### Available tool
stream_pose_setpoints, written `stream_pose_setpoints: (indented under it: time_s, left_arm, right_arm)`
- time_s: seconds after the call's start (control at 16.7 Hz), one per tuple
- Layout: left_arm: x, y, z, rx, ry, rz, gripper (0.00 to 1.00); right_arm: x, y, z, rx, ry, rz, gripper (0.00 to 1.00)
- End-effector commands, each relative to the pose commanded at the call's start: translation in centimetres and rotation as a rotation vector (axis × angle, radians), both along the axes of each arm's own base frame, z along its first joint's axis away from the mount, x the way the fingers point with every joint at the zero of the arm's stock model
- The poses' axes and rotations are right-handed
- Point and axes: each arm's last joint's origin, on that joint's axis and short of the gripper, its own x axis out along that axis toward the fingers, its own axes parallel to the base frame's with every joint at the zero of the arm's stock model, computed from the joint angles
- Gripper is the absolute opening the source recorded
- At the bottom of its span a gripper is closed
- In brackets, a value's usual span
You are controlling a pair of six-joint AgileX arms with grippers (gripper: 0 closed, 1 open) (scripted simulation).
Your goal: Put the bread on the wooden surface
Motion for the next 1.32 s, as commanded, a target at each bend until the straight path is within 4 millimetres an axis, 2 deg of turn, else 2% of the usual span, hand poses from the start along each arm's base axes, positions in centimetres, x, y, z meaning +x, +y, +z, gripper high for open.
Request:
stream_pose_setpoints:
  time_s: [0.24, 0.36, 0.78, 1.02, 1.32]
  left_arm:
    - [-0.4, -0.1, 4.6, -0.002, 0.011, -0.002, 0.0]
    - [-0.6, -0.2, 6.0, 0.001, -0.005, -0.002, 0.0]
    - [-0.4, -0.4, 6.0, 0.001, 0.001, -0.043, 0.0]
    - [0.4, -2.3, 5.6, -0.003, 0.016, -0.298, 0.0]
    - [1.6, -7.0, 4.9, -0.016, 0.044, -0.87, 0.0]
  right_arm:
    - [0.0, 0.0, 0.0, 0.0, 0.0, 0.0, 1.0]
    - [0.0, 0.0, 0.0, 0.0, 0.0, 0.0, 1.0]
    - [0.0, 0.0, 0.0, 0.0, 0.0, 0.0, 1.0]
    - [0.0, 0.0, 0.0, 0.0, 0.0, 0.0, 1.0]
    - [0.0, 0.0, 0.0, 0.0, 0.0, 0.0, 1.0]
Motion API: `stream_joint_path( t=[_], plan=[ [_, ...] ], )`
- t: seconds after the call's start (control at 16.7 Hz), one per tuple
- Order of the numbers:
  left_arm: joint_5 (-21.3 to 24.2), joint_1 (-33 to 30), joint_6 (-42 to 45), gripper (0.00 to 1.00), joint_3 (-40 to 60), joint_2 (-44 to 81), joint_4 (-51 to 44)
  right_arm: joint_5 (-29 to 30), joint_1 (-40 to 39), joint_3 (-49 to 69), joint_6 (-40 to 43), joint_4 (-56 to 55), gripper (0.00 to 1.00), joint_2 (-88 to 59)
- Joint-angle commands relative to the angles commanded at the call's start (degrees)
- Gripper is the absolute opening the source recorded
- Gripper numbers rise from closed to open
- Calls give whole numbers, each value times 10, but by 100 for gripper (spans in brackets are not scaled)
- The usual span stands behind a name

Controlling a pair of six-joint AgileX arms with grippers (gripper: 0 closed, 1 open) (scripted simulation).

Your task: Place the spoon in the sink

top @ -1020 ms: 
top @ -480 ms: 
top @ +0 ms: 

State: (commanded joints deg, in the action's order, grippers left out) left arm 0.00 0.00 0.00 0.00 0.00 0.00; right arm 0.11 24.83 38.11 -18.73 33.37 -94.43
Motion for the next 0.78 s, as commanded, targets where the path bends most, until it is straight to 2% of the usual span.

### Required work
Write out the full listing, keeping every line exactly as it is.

### Response area
### Available tool
stream_pose_setpoints, written `stream_pose_setpoints: (indented under it: time_s, left_arm, right_arm)`
- time_s: seconds after the call's start (control at 16.7 Hz), one per tuple
- Layout: left_arm: x, y, z, rx, ry, rz, gripper (0.00 to 1.00); right_arm: x, y, z, rx, ry, rz, gripper (0.00 to 1.00)
- End-effector commands, each relative to the pose commanded at the call's start: translation in centimetres and rotation as a rotation vector (axis × angle, radians), both along the axes of each arm's own base frame, z along its first joint's axis away from the mount, x the way the fingers point with every joint at the zero of the arm's stock model
- The poses' axes and rotations are right-handed
- Point and axes: each arm's last joint's origin, on that joint's axis and short of the gripper, its own x axis out along that axis toward the fingers, its own axes parallel to the base frame's with every joint at the zero of the arm's stock model, computed from the joint angles
- Gripper is the absolute opening the source recorded
- At the bottom of its span a gripper is closed
- In brackets, a value's usual span
You are controlling a pair of six-joint AgileX arms with grippers (gripper: 0 closed, 1 open) (scripted simulation).
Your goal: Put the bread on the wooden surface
Motion for the next 1.32 s, as commanded, a target at each bend until the straight path is within 4 millimetres an axis, 2 deg of turn, else 2% of the usual span, hand poses from the start along each arm's base axes, positions in centimetres, x, y, z meaning +x, +y, +z, gripper high for open.
Request:
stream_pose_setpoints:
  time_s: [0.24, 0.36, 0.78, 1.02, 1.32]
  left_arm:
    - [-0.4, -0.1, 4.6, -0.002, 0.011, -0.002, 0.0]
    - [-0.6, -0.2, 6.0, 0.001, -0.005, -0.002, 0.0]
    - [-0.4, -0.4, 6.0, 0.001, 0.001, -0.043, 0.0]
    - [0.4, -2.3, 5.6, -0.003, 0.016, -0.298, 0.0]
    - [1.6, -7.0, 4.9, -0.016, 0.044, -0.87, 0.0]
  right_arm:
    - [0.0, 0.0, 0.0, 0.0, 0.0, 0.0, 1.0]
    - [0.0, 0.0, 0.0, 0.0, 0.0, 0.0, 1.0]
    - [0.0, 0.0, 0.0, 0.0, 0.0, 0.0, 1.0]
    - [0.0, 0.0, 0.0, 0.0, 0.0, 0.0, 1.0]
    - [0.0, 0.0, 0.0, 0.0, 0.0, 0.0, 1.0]
Motion API: `stream_joint_path( t=[_], plan=[ [_, ...] ], )`
- t: seconds after the call's start (control at 16.7 Hz), one per tuple
- Order of the numbers:
  left_arm: joint_5 (-21.3 to 24.2), joint_1 (-33 to 30), joint_6 (-42 to 45), gripper (0.00 to 1.00), joint_3 (-40 to 60), joint_2 (-44 to 81), joint_4 (-51 to 44)
  right_arm: joint_5 (-29 to 30), joint_1 (-40 to 39), joint_3 (-49 to 69), joint_6 (-40 to 43), joint_4 (-56 to 55), gripper (0.00 to 1.00), joint_2 (-88 to 59)
- Joint-angle commands relative to the angles commanded at the call's start (degrees)
- Gripper is the absolute opening the source recorded
- Gripper numbers rise from closed to open
- Calls give whole numbers, each value times 10, but by 100 for gripper (spans in brackets are not scaled)
- The usual span stands behind a name

Controlling a pair of six-joint AgileX arms with grippers (gripper: 0 closed, 1 open) (scripted simulation).

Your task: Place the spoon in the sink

top @ -1020 ms: 
top @ -480 ms: 
top @ +0 ms: 

State: (commanded joints deg, in the action's order, grippers left out) left arm 0.00 0.00 0.00 0.00 0.00 0.00; right arm 0.11 24.83 38.11 -18.73 33.37 -94.43
Motion for the next 0.78 s, as commanded, targets where the path bends most, until it is straight to 2% of the usual span.

Above is the complete output.